New Covariance Type structures ARH1 & CSH, Random Effects. The CSH and ARH1 options were added to the /RANDOM subcommand (keyword COVARIANCE_TYPE).
New Covariance Type structures ARH1 & CSH, Repeated Effects. The CSH and ARH1 options were added to the /DATA_STRUCTURE subcommand (keyword COVARIANCE_TYPE).
Kenward – Roger Degree of Freedom method. The KENWARD_ROGER option was added to the /BUILD_OPTIONS subcommand (keyword DF_METHOD).
Kronecker Covariance types. The options UN_AR1, UN_CS, UN_UN were added to the /DATA_STRUCTURE subcommand (keyword COVARIANCE_TYPE).
New KRONECKER_MEASURES keyword. The keyword is used for specifying a list of variables for the /DATA_STRUCTURE subcommand. The keyword should be used only when COVARIANCE_TYPE is one of three Kronecker types.
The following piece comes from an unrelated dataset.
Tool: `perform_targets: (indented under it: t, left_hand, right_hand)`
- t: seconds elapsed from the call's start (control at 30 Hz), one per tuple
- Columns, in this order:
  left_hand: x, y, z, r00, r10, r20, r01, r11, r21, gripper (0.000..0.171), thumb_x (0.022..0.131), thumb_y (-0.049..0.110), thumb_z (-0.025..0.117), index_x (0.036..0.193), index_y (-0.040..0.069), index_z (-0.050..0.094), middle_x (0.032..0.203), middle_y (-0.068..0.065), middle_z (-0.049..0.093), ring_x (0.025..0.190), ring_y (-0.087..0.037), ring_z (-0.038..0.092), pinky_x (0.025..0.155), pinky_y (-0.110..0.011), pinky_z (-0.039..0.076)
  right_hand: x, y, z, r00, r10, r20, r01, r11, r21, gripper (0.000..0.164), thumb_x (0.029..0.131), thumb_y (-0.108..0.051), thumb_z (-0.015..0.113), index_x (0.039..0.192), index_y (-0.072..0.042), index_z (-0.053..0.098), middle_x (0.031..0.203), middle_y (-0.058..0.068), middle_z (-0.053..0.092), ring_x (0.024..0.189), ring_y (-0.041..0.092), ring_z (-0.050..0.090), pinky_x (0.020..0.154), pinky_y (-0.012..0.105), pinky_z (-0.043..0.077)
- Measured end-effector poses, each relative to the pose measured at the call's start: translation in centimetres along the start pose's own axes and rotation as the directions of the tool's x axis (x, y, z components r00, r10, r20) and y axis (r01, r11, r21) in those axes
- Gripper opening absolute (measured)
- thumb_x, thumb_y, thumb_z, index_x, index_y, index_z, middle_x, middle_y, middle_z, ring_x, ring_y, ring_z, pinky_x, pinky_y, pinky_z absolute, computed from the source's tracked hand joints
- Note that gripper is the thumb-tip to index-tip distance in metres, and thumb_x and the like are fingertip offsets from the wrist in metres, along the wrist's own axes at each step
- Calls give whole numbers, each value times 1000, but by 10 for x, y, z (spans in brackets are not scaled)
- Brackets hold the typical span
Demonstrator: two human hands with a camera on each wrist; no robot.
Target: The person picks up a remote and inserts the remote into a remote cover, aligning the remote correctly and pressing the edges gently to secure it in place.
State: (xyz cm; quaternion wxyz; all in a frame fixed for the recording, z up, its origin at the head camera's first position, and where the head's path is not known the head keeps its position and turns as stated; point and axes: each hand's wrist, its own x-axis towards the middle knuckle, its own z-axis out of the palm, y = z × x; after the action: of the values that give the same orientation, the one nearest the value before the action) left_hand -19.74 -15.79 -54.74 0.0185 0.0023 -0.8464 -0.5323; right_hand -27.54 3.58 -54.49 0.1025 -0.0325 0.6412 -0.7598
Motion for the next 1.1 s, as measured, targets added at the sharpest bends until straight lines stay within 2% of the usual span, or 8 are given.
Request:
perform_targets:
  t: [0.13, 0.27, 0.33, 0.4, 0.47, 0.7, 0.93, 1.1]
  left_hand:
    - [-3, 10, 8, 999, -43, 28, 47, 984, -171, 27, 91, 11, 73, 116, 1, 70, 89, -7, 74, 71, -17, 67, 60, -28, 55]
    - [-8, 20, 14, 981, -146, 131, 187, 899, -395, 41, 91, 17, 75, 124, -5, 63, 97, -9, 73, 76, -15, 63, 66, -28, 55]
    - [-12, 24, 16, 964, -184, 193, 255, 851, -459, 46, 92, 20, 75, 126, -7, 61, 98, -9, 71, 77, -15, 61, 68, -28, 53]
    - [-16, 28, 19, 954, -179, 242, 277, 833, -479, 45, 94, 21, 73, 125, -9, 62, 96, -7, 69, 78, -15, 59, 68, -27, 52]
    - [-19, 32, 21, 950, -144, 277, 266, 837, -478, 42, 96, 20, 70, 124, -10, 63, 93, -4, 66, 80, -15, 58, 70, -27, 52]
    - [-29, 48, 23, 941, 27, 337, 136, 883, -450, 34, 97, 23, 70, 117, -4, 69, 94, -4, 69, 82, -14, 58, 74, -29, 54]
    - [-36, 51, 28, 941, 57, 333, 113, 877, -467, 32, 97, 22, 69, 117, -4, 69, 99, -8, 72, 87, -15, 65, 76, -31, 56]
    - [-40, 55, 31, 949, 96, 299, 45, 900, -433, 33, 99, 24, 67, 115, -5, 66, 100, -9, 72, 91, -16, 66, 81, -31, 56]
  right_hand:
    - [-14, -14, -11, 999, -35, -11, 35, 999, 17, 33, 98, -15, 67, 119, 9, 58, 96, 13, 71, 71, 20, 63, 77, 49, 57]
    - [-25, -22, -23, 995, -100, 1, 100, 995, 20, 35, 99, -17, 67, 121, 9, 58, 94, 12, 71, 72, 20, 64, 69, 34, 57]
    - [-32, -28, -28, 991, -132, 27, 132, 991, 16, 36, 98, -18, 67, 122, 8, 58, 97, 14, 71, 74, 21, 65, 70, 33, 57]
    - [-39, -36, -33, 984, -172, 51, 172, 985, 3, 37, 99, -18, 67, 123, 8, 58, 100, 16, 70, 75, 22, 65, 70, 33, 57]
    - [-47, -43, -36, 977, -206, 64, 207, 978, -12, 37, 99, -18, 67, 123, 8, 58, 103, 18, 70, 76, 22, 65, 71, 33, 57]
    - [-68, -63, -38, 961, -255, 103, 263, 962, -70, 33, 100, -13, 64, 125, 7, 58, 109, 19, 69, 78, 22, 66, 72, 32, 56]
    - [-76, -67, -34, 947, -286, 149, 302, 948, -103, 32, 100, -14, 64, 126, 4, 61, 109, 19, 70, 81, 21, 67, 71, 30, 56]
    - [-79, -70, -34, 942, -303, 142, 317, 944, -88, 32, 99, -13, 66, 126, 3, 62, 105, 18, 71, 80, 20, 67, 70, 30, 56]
The rules for KRONECKER_MEASURES are the same as for REPEATED_MEASURES. When both specifications are in effect, they may or may not have common fields, but cannot be exactly the same (regardless of whether they are in the same order).
DFMETHOD keyword introduced on the CRITERIA subcommand.
KRONECKER keyword added to the REPEATED subcommand. The keyword should be used only when COVTYPE is one of three following Kronecker types.
UN_AR1, UN_CS, and UN_UN options added to the COVTYPE keyword on the REPEATED subcommand.